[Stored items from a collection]
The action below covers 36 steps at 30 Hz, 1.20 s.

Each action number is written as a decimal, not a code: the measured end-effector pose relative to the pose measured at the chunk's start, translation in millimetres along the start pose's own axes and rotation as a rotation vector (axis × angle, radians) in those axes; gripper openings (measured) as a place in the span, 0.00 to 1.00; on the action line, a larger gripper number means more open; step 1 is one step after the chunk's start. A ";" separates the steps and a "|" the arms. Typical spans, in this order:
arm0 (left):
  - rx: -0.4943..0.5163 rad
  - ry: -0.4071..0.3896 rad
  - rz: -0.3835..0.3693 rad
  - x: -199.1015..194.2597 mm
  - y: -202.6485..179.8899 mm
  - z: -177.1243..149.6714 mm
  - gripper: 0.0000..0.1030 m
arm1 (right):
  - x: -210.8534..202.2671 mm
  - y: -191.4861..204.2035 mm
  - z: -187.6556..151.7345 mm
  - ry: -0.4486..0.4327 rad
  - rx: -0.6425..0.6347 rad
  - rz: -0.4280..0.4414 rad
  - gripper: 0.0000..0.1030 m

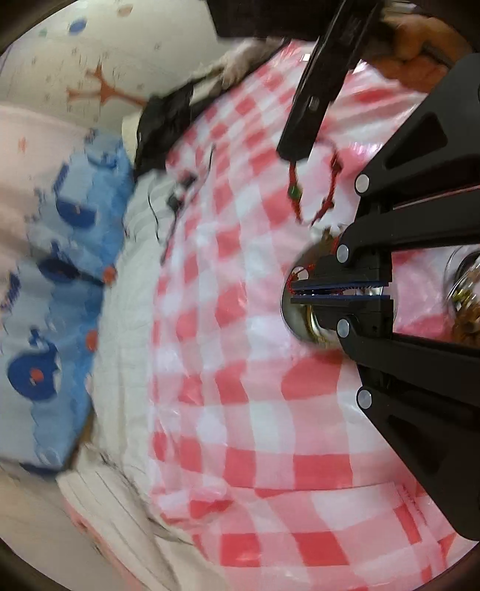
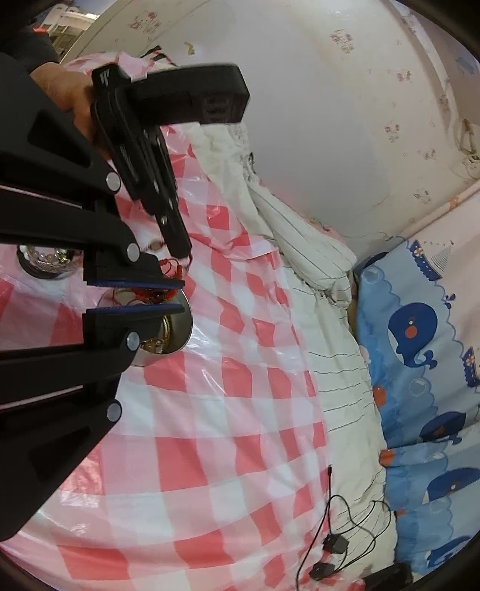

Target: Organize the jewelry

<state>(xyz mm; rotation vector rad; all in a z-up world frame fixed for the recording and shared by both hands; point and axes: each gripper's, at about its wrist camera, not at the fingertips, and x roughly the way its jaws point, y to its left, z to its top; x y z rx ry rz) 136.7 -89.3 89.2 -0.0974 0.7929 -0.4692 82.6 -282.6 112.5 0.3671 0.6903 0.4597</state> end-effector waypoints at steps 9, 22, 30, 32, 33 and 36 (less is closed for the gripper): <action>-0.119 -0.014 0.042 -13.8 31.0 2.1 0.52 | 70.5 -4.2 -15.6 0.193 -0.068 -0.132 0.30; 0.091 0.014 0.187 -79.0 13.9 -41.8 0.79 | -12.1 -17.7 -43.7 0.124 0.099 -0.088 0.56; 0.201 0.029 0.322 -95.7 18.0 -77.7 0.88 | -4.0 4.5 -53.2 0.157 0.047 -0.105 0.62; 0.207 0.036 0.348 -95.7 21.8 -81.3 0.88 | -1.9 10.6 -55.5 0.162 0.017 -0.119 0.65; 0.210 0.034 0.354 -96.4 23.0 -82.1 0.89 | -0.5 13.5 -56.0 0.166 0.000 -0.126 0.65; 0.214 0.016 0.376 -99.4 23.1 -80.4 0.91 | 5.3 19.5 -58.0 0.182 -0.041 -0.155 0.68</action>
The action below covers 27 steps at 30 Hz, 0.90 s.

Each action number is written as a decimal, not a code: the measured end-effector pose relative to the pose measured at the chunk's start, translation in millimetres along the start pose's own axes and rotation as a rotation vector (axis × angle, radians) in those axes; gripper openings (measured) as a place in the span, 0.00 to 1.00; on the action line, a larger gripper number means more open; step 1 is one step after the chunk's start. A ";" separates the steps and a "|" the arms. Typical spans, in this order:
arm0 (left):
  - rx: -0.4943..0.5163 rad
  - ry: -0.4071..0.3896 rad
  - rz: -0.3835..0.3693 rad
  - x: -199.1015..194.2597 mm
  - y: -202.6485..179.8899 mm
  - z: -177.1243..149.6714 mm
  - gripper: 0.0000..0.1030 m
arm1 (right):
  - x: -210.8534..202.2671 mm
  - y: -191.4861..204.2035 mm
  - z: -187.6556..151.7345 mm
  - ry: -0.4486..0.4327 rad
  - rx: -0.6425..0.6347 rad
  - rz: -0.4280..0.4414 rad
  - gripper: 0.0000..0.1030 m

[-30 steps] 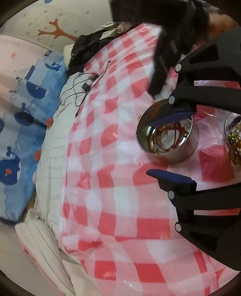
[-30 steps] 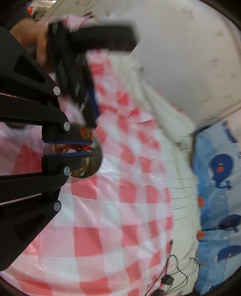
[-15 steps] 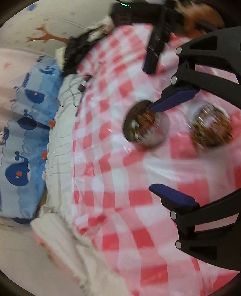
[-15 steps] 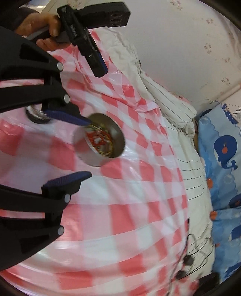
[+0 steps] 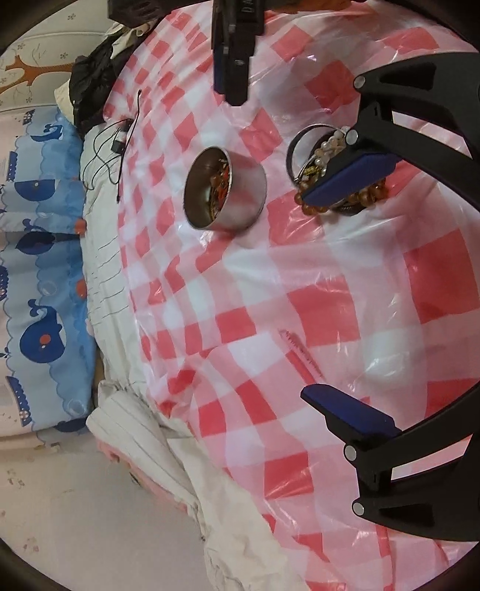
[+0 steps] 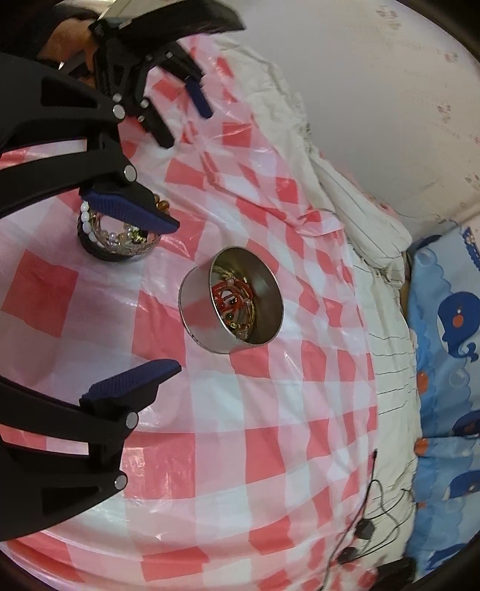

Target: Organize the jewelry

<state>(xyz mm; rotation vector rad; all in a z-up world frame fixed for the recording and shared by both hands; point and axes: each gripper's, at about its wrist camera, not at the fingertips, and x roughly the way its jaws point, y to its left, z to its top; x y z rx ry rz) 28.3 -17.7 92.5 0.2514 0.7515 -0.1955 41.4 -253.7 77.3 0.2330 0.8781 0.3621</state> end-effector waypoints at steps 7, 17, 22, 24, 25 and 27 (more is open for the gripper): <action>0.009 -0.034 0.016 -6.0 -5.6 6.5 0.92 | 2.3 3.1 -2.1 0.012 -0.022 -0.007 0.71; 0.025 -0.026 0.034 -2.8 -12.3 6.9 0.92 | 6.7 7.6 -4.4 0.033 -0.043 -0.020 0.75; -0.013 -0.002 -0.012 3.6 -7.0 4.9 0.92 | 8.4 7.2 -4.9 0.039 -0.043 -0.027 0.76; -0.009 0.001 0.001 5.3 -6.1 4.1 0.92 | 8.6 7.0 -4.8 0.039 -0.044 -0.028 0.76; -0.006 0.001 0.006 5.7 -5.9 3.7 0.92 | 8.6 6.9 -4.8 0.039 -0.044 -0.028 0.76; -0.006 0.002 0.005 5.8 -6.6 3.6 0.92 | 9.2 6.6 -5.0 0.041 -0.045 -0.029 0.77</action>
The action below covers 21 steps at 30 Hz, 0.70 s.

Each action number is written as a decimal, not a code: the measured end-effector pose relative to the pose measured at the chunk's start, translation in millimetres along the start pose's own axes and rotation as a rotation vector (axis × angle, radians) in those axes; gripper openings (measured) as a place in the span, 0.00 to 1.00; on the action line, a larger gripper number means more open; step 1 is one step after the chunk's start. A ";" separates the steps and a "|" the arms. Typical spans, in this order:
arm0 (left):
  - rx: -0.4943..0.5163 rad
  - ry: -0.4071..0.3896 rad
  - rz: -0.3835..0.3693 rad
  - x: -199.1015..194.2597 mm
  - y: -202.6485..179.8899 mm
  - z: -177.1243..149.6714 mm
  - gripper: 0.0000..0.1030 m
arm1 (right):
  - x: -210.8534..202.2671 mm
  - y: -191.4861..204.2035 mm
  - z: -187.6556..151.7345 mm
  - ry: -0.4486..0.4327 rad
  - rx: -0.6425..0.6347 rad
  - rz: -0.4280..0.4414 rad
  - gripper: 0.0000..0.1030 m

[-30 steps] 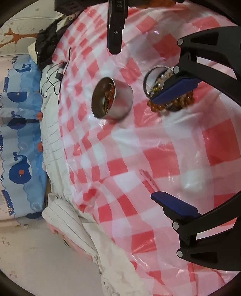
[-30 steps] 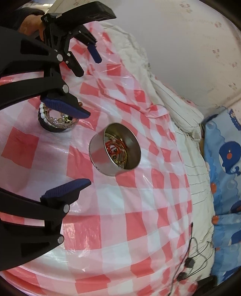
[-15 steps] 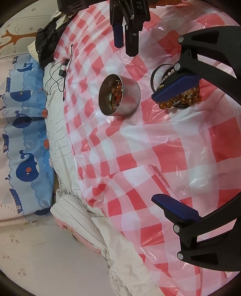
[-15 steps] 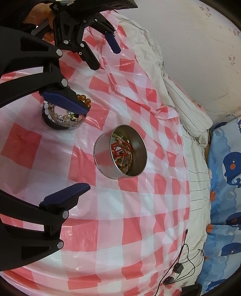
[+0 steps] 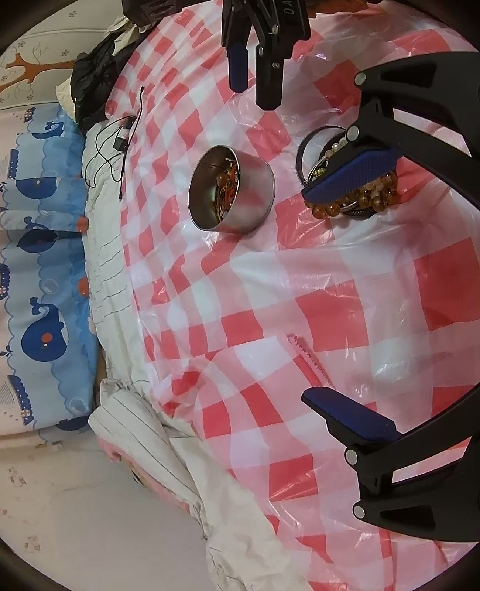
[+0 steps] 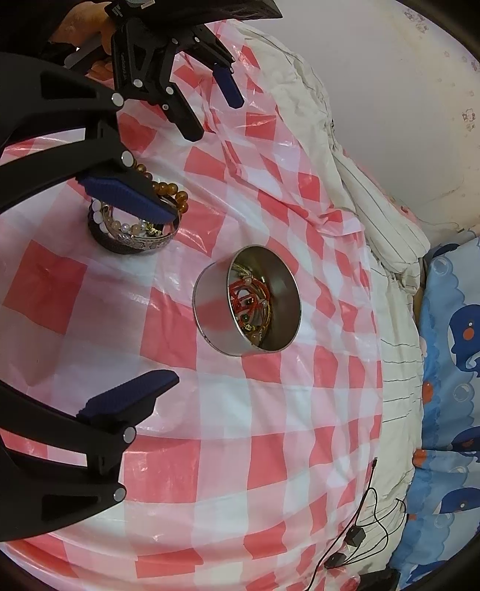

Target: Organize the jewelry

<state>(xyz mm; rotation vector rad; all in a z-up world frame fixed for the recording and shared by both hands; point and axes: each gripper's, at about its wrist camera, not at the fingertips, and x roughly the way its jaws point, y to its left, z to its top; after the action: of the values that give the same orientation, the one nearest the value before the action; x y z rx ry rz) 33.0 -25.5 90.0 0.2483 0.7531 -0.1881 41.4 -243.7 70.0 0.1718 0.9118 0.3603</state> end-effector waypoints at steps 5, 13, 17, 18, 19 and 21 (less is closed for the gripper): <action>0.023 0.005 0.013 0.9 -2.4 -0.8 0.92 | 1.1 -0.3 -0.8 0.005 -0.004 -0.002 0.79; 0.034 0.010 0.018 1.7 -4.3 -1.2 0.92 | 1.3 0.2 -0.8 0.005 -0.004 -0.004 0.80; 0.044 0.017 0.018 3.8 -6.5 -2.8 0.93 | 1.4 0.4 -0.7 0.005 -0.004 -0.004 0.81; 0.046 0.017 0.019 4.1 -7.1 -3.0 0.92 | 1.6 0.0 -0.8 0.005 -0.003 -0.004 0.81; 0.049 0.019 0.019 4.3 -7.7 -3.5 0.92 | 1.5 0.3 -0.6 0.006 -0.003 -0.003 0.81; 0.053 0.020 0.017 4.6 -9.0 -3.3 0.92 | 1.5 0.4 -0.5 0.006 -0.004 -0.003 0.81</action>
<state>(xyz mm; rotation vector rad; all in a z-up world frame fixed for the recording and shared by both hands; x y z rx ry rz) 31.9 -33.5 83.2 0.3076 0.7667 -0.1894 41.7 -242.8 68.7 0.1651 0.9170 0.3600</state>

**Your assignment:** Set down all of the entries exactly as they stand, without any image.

**Result below:**
The action below covers 36 steps at 30 Hz, 1.20 s.

Each action number is written as a decimal, not a code: the measured end-effector pose relative to the pose measured at the chunk's start, translation in millimetres along the start pose's own axes and rotation as a rotation vector (axis × angle, radians) in those axes; gripper openings (measured) as a place in the span, 0.00 to 1.00; on the action line, a larger gripper number means more open; step 1 is one step after the chunk's start. A ";" separates the steps and a "|" the arms. Typical spans, in this order:
arm0 (left):
  - rx: -0.4943..0.5163 rad
  - ry: -0.4071..0.3896 rad
  - rz: -0.3835..0.3693 rad
  - x: -199.1015..194.2597 mm
  - y: -202.6485..179.8899 mm
  - z: -177.1243..149.6714 mm
  - gripper: 0.0000..0.1030 m
arm1 (right):
  - x: -210.8534..202.2671 mm
  - y: -191.4861..204.2035 mm
  - z: -187.6556..151.7345 mm
  - ry: -0.4486..0.4327 rad
  - rx: -0.6425..0.6347 rad
  - rz: -0.4280..0.4414 rad
  - gripper: 0.0000..0.1030 m


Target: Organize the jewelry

<state>(xyz mm; rotation vector rad; all in a z-up world frame fixed for the recording and shared by both hands; point and axes: each gripper's, at about its wrist camera, not at the fingertips, and x roughly the way its jaws point, y to its left, z to its top; x y z rx ry rz) 136.7 -89.3 89.2 -0.0974 0.7929 -0.4692 82.6 -282.6 112.5 0.3671 0.6903 0.4597</state> end-effector waypoints at steps 9, 22, 30, 32, 33 and 36 (less is closed for the gripper): <action>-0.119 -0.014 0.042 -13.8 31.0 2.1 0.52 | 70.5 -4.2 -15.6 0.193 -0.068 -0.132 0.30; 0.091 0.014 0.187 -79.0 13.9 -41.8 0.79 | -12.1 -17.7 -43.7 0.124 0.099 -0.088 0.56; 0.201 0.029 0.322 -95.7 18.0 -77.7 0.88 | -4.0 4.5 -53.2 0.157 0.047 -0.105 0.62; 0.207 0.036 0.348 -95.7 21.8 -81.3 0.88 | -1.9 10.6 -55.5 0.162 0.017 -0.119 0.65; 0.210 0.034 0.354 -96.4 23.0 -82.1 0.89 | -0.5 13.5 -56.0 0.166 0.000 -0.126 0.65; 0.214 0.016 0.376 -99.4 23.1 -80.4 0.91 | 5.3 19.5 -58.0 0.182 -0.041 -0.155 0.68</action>
The action below covers 27 steps at 30 Hz, 0.90 s.

Each action number is written as a decimal, not a code: the measured end-effector pose relative to the pose measured at the chunk's start, translation in millimetres along the start pose's own axes and rotation as a rotation vector (axis × angle, radians) in those axes; gripper openings (measured) as a place in the span, 0.00 to 1.00; on the action line, a larger gripper number means more open; step 1 is one step after the chunk's start. A ";" separates the steps and a "|" the arms. Typical spans, in this order:
arm0 (left):
  - rx: -0.4943..0.5163 rad
  - ry: -0.4071..0.3896 rad
  - rz: -0.3835..0.3693 rad
  - x: -199.1015..194.2597 mm
  - y: -202.6485..179.8899 mm
  - z: -177.1243..149.6714 mm
  - gripper: 0.0000..0.1030 m
arm1 (right):
  - x: -210.8534..202.2671 mm
  - y: -191.4861..204.2035 mm
  - z: -187.6556..151.7345 mm
  - ry: -0.4486..0.4327 rad
  - rx: -0.6425..0.6347 rad
  - rz: -0.4280..0.4414 rad
  - gripper: 0.0000..0.1030 m

[-30 steps] 
[-30 steps] 
[-15 steps] 
[-15 steps] 
[+0 steps] 
[+0 steps] 

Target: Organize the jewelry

<state>(xyz mm; rotation vector rad; all in a z-up world frame fixed for the recording and shared by both hands; point and axes: each gripper's, at about its wrist camera, not at the fingertips, and x roughly the way its jaws point, y to its left, z to its top; x y z rx ry rz) 28.3 -17.7 92.5 0.2514 0.7515 -0.1955 41.4 -253.7 77.3 0.2330 0.8781 0.3621</state> end-effector waypoints at steps 7, 17, 22, 24, 25 and 27 (more is open for the gripper): <action>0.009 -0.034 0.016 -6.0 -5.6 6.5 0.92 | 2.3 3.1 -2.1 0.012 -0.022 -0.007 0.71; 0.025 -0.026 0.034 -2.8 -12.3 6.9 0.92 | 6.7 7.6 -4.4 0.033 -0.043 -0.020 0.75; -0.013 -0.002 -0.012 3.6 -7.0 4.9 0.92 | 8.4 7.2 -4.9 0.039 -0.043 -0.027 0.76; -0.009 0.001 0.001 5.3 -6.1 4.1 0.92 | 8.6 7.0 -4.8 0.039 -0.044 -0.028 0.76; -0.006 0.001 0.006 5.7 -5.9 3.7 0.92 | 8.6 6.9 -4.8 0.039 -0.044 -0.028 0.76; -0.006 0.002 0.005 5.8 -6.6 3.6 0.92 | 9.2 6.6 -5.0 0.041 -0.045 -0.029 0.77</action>
The action below covers 21 steps at 30 Hz, 0.70 s.

Each action number is written as a decimal, not a code: the measured end-effector pose relative to the pose measured at the chunk's start, translation in millimetres along the start pose's own axes and rotation as a rotation vector (axis × angle, radians) in those axes; gripper openings (measured) as a place in the span, 0.00 to 1.00; on the action line, a larger gripper number means more open; step 1 is one step after the chunk's start. A ";" separates the steps and a "|" the arms. Typical spans, in this order:
arm0 (left):
  - rx: -0.4943..0.5163 rad
  - ry: -0.4071..0.3896 rad
  - rz: -0.3835..0.3693 rad
  - x: -199.1015..194.2597 mm
  - y: -202.6485..179.8899 mm
  - z: -177.1243..149.6714 mm
  - gripper: 0.0000..0.1030 m
arm1 (right):
  - x: -210.8534..202.2671 mm
  - y: -191.4861..204.2035 mm
  - z: -187.6556..151.7345 mm
  - ry: -0.4486..0.4327 rad
  - rx: -0.6425..0.6347 rad
  - rz: -0.4280..0.4414 rad
  - gripper: 0.0000..0.1030 m

[-30 steps] 
[-30 steps] 
[-15 steps] 
[-15 steps] 
[+0 steps] 
[+0 steps] 

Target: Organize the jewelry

<state>(xyz mm; rotation vector rad; all in a z-up world frame fixed for the recording and shared by both hands; point and axes: each gripper's, at about its wrist camera, not at the fingertips, and x roughly the way its jaws point, y to its left, z to its top; after the action: of the values that give the same orientation, the one nearest the value before the action; x y z rx ry rz) 33.0 -25.5 90.0 0.2483 0.7531 -0.1881 41.4 -243.7 70.0 0.1718 0.9118 0.3603</state> end-effector waypoints at steps 5, 13, 17, 18, 19 and 21 (less is closed for the gripper): <action>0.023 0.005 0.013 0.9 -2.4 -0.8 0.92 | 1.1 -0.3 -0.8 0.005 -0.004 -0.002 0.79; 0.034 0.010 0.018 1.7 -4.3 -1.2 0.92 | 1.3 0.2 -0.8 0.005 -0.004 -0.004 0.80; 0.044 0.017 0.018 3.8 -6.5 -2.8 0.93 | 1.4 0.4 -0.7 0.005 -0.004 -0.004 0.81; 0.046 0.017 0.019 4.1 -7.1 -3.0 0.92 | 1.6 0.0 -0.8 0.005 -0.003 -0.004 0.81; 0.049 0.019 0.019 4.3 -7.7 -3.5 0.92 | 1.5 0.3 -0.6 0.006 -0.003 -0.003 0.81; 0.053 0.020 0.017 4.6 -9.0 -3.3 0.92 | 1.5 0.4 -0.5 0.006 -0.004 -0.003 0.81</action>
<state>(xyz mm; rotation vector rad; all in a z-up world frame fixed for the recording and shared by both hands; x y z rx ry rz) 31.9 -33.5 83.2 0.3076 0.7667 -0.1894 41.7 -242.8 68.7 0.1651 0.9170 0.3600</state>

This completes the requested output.